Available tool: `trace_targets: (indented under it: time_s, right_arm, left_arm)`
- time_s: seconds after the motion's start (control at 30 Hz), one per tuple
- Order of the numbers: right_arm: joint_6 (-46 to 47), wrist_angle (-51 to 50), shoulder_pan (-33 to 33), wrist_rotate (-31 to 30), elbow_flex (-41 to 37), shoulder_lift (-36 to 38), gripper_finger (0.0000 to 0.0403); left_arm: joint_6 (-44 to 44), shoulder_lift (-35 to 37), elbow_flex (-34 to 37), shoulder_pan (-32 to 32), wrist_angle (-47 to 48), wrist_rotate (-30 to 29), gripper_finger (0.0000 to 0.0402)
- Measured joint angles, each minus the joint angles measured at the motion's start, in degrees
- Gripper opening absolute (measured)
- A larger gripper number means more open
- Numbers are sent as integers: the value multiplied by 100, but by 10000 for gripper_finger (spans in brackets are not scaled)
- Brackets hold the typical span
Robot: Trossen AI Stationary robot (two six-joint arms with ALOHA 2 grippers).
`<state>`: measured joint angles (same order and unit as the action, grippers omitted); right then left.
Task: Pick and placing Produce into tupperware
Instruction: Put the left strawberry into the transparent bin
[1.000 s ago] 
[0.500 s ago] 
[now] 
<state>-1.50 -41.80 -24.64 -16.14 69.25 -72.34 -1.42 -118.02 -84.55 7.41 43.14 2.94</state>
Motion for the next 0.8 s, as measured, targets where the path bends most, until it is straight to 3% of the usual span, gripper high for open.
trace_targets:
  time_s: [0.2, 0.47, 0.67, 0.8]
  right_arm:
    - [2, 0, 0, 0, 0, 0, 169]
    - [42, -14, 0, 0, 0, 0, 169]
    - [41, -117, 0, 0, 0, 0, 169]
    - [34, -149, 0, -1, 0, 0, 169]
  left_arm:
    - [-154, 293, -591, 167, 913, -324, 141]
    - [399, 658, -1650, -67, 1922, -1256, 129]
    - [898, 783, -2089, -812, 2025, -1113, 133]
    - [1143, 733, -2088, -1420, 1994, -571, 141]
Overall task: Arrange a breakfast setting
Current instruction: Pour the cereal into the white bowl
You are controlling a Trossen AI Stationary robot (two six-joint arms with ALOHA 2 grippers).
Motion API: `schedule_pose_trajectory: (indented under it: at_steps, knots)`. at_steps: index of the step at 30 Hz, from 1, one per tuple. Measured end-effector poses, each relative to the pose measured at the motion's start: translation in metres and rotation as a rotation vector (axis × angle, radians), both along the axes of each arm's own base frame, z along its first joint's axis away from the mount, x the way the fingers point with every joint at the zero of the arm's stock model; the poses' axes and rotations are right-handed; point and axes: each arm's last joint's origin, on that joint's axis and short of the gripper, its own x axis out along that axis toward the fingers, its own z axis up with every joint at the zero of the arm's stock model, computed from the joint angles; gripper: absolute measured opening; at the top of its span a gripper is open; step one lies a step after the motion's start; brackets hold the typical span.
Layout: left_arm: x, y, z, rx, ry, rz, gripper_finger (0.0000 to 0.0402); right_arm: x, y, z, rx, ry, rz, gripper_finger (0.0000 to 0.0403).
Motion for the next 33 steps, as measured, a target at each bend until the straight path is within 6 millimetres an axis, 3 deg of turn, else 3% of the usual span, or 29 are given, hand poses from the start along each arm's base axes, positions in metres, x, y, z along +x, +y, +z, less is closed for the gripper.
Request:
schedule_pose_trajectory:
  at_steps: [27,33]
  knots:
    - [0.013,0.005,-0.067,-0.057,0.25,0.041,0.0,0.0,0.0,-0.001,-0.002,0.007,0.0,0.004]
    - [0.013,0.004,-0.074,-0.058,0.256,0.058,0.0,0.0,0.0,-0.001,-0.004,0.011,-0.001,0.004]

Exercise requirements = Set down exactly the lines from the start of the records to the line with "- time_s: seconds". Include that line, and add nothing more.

Written response =
Available tool: `trace_targets: (indented under it: time_s, right_arm, left_arm)`
- time_s: seconds after the motion's start (control at 30 Hz), one per tuple

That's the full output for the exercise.